▸ **WORK ITEM**:
Quote, with no changes, the lines that run from the top of the material to the line with "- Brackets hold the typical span", both included.

▸ **COLLECTED DATA**:
+++

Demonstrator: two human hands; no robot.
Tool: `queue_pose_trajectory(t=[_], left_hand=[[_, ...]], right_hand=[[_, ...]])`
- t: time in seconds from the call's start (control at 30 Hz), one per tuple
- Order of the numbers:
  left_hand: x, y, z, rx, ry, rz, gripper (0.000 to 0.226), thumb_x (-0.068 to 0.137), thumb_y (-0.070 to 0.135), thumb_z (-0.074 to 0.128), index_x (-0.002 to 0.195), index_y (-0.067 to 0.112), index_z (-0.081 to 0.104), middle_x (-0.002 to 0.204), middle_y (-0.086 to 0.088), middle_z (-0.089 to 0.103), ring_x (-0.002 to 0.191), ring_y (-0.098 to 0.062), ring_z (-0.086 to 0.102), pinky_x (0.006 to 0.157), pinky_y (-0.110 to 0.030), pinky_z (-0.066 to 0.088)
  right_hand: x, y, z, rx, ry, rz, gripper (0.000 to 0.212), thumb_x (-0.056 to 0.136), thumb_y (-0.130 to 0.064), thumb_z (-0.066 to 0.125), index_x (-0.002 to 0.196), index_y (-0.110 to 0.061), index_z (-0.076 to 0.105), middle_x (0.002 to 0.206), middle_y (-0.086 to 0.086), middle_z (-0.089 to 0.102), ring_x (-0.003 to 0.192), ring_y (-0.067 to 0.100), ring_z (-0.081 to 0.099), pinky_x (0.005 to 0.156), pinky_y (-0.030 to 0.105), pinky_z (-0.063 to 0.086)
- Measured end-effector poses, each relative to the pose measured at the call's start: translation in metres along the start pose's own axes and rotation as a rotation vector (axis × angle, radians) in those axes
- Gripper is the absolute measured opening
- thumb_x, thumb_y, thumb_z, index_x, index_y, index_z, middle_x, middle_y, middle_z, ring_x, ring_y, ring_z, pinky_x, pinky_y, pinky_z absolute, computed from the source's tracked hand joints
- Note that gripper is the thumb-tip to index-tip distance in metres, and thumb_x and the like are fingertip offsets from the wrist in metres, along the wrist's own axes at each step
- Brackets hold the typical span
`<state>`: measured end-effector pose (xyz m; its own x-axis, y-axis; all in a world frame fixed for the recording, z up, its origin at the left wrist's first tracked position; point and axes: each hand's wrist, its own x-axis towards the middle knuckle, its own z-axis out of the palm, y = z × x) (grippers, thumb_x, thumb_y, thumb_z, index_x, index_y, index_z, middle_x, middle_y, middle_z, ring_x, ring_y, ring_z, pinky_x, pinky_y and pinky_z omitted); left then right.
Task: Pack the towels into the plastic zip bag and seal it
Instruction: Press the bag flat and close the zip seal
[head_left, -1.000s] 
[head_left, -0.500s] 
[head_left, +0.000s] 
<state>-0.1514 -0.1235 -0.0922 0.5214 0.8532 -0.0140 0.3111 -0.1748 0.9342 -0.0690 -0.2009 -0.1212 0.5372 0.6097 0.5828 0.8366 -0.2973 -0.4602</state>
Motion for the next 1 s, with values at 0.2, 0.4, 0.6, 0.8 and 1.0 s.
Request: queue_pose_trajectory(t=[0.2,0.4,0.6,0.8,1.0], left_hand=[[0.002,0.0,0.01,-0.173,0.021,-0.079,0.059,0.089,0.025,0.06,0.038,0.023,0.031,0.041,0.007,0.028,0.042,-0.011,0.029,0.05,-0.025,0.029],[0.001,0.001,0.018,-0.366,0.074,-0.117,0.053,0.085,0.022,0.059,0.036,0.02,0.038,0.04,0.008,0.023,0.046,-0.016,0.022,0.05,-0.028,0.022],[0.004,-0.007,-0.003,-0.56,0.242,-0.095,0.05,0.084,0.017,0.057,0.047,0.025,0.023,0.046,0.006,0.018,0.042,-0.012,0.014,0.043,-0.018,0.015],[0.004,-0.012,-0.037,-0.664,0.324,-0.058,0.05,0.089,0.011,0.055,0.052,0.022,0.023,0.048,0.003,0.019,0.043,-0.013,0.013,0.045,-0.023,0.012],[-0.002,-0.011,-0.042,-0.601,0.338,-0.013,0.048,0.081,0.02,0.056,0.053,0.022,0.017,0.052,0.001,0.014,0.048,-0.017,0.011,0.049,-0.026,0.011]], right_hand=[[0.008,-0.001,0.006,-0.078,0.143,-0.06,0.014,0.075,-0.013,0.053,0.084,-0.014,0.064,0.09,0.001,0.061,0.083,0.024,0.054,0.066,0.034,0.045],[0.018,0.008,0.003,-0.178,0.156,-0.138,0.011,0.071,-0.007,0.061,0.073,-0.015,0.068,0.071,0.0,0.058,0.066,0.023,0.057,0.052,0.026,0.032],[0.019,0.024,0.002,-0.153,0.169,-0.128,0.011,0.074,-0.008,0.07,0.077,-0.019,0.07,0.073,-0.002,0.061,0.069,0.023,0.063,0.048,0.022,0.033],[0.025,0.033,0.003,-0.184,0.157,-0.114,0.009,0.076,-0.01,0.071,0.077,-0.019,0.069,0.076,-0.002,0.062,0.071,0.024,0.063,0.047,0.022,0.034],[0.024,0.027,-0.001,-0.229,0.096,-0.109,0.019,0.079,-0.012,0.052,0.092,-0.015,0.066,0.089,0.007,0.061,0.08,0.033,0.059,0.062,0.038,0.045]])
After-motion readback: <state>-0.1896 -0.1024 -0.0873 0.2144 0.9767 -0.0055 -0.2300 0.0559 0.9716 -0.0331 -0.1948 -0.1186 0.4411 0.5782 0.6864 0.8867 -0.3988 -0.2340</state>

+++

▸ **ANSWER BELOW**:
Demonstrator: two human hands; no robot.
Tool: `queue_pose_trajectory(t=[_], left_hand=[[_, ...]], right_hand=[[_, ...]])`
- t: time in seconds from the call's start (control at 30 Hz), one per tuple
- Order of the numbers:
  left_hand: x, y, z, rx, ry, rz, gripper (0.000 to 0.226), thumb_x (-0.068 to 0.137), thumb_y (-0.070 to 0.135), thumb_z (-0.074 to 0.128), index_x (-0.002 to 0.195), index_y (-0.067 to 0.112), index_z (-0.081 to 0.104), middle_x (-0.002 to 0.204), middle_y (-0.086 to 0.088), middle_z (-0.089 to 0.103), ring_x (-0.002 to 0.191), ring_y (-0.098 to 0.062), ring_z (-0.086 to 0.102), pinky_x (0.006 to 0.157), pinky_y (-0.110 to 0.030), pinky_z (-0.066 to 0.088)
  right_hand: x, y, z, rx, ry, rz, gripper (0.000 to 0.212), thumb_x (-0.056 to 0.136), thumb_y (-0.130 to 0.064), thumb_z (-0.066 to 0.125), index_x (-0.002 to 0.196), index_y (-0.110 to 0.061), index_z (-0.076 to 0.105), middle_x (0.002 to 0.206), middle_y (-0.086 to 0.086), middle_z (-0.089 to 0.102), ring_x (-0.003 to 0.192), ring_y (-0.067 to 0.100), ring_z (-0.081 to 0.099), pinky_x (0.005 to 0.156), pinky_y (-0.030 to 0.105), pinky_z (-0.063 to 0.086)
- Measured end-effector poses, each relative to the pose measured at the call's start: translation in metres along the start pose's own axes and rotation as a rotation vector (axis × angle, radians) in those axes
- Gripper is the absolute measured opening
- thumb_x, thumb_y, thumb_z, index_x, index_y, index_z, middle_x, middle_y, middle_z, ring_x, ring_y, ring_z, pinky_x, pinky_y, pinky_z absolute, computed from the source's tracked hand joints
- Note that gripper is the thumb-tip to index-tip distance in metres, and thumb_x and the like are fingertip offsets from the wrist in metres, along the wrist's own axes at each step
- Brackets hold the typical span

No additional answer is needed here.